■ **WORK ORDER**
Among the lines of the data, copy those that hold "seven".
──────
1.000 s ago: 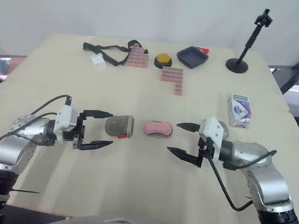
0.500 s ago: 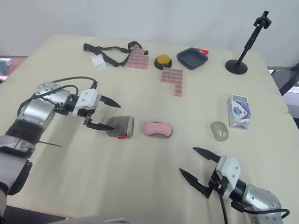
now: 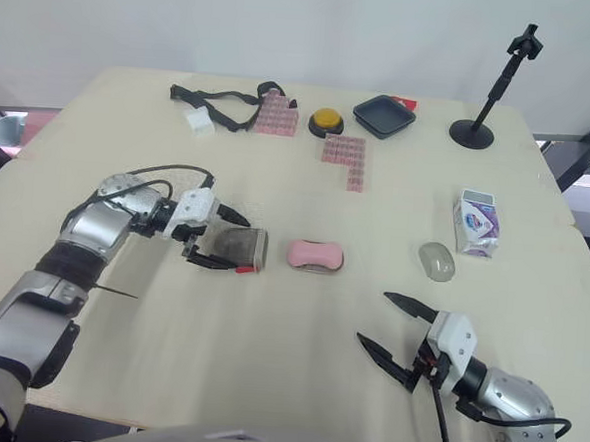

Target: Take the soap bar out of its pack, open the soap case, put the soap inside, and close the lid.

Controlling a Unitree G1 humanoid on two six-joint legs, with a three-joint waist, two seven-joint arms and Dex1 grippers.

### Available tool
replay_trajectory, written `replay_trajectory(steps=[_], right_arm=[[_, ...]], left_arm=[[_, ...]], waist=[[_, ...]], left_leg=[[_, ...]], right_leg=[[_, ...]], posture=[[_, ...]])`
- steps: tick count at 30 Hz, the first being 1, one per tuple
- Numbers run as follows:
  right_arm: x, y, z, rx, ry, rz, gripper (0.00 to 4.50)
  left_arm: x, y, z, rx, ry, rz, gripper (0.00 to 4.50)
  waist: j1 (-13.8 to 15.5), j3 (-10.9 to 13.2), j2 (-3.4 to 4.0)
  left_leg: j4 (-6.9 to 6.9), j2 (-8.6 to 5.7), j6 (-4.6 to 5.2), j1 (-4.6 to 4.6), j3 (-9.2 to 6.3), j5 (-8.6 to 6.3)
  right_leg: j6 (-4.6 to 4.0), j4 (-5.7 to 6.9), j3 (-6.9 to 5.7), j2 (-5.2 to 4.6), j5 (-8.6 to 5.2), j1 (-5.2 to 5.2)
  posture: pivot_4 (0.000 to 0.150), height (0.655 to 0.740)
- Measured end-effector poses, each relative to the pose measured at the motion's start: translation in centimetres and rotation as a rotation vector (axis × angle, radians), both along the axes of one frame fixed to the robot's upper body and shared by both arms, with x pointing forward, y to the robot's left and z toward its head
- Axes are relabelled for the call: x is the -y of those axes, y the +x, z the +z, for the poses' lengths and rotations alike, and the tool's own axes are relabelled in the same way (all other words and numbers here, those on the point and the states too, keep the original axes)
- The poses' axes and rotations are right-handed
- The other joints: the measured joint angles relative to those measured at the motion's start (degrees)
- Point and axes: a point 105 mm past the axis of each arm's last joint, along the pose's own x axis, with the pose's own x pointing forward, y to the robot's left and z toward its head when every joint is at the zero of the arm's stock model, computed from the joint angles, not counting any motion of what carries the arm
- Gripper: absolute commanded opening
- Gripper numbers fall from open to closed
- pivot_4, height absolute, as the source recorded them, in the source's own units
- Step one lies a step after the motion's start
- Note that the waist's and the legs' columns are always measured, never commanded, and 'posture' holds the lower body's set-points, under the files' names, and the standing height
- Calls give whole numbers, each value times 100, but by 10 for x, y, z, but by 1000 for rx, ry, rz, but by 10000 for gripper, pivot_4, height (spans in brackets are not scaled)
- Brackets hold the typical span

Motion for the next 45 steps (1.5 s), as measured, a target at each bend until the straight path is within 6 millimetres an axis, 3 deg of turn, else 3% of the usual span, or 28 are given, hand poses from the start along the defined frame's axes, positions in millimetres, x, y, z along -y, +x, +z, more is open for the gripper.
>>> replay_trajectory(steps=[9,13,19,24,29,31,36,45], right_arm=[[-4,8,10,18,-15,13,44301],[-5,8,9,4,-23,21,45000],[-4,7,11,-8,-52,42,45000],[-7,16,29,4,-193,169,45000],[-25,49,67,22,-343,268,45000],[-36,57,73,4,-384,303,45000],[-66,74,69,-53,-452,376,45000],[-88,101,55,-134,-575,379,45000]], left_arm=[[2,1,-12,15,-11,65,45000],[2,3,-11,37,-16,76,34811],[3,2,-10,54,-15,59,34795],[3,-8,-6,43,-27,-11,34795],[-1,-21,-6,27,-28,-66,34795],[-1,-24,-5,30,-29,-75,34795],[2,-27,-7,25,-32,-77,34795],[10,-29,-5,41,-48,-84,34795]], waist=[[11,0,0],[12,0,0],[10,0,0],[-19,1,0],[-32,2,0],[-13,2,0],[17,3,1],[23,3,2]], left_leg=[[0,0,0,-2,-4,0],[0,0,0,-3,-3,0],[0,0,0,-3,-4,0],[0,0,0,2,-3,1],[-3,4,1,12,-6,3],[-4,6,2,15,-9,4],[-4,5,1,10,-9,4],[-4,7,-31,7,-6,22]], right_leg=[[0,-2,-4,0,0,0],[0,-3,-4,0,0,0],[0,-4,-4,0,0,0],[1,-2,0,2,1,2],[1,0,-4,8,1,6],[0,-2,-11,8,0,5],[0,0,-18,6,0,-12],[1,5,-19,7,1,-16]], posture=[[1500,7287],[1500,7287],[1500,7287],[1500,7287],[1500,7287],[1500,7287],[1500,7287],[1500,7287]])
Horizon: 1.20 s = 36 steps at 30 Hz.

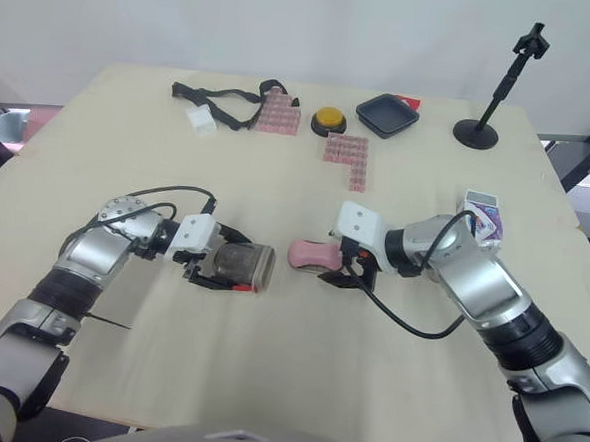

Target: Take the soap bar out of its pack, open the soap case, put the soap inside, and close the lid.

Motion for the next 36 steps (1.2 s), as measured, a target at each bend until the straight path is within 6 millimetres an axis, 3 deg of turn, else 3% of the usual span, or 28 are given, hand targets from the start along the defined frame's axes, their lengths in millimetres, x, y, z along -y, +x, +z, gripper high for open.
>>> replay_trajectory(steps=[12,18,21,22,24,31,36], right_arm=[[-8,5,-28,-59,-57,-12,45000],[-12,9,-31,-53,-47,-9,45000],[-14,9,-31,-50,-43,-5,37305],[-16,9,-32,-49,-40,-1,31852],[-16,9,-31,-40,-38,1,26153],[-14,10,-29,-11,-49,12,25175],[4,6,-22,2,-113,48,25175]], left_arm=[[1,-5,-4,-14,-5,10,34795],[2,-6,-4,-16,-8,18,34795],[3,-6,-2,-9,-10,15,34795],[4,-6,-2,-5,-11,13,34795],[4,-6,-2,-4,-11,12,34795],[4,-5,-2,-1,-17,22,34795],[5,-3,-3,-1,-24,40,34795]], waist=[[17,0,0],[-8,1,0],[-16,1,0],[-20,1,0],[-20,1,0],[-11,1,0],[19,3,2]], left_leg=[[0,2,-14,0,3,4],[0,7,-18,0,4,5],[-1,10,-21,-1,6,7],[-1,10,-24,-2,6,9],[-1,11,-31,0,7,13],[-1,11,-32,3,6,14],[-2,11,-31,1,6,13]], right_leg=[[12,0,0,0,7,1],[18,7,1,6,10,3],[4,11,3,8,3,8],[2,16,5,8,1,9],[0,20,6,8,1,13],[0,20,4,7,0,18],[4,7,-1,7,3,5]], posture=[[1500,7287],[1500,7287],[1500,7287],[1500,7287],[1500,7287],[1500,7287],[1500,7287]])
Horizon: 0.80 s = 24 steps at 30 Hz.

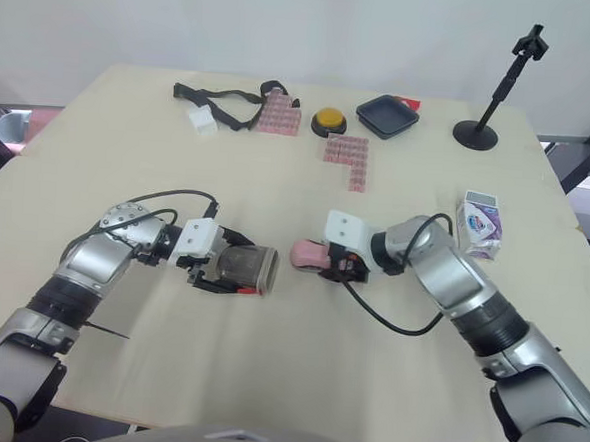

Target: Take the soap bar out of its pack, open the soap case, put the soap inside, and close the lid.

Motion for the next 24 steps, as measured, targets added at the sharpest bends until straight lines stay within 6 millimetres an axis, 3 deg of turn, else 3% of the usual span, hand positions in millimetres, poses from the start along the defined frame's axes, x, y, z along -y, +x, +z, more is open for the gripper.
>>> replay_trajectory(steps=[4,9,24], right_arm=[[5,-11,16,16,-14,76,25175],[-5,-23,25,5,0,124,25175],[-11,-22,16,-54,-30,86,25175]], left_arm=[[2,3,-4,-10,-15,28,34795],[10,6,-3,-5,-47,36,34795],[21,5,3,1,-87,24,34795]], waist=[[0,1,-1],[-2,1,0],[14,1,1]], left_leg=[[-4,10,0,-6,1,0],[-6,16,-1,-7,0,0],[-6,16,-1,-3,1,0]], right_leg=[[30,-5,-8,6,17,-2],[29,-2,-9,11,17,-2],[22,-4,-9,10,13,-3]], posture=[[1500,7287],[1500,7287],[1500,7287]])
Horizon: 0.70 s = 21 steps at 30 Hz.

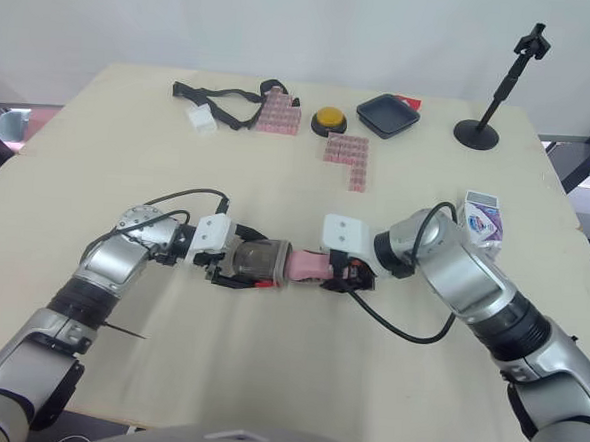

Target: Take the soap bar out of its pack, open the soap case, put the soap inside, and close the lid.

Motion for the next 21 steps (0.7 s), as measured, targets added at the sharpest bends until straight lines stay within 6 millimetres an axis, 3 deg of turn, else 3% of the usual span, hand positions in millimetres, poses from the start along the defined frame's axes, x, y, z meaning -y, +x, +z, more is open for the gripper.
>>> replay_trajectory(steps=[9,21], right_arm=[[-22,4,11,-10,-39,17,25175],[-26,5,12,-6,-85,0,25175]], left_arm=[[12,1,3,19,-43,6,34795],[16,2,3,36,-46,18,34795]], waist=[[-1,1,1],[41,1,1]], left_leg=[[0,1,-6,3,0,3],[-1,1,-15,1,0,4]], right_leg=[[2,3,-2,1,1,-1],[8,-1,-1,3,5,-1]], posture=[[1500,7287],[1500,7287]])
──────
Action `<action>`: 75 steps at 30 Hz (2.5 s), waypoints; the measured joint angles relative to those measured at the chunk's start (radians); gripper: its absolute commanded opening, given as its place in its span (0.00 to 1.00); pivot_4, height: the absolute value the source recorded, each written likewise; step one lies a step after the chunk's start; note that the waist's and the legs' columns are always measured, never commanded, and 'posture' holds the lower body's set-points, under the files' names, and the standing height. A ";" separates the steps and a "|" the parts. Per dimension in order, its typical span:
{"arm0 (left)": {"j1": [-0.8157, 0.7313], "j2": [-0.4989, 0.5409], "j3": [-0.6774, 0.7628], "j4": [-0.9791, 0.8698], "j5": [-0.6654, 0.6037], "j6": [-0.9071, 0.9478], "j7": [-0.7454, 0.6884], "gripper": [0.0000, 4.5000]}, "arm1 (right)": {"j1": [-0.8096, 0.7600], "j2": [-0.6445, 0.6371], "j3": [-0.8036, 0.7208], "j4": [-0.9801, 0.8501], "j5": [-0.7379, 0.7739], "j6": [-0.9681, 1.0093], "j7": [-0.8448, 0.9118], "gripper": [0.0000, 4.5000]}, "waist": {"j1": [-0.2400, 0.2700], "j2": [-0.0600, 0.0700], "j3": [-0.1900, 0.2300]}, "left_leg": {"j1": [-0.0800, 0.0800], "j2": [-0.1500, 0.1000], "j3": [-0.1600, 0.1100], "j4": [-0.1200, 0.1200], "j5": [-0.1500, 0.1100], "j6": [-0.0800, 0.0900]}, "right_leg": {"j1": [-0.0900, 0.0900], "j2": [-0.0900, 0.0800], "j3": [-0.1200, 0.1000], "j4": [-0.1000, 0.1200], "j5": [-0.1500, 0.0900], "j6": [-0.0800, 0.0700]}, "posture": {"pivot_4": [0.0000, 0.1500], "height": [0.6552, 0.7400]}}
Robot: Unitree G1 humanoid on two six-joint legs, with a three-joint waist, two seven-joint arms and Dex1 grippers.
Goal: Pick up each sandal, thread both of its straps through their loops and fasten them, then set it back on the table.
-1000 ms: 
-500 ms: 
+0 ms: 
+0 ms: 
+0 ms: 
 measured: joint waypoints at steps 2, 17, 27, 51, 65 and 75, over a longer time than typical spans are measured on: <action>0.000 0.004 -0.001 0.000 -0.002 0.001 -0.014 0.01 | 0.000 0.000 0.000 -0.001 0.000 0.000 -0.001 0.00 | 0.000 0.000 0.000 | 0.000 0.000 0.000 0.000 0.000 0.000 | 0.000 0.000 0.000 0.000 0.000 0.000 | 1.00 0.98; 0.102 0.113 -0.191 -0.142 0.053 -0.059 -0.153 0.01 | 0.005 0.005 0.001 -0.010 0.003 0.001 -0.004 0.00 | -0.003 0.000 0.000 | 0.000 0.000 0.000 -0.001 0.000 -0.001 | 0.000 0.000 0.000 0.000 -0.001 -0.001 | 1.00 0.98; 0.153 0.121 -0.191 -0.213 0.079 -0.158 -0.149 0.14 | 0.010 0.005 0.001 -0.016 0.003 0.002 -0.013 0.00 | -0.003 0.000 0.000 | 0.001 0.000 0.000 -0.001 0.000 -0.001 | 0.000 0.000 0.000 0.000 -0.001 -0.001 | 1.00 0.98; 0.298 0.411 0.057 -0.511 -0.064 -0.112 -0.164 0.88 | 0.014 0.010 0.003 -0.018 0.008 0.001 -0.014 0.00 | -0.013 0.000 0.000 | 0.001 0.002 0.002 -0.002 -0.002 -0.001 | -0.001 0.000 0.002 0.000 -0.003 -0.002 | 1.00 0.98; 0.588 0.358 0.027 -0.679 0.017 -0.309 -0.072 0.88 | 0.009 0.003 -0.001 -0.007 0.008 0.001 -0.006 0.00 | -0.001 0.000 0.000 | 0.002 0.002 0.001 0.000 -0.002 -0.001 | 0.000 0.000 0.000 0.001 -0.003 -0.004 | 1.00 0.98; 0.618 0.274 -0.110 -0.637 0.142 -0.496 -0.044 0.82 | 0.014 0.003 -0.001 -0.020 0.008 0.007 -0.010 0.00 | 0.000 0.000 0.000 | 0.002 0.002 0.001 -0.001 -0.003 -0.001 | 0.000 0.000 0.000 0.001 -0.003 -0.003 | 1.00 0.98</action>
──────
■ **RESULT**
Controlling a Unitree G1 humanoid on two six-joint legs, with a three-joint waist, two seven-joint arms and Dex1 grippers.
Robot: Unitree G1 humanoid on two six-joint legs, with a three-joint waist, two seven-joint arms and Dex1 grippers.

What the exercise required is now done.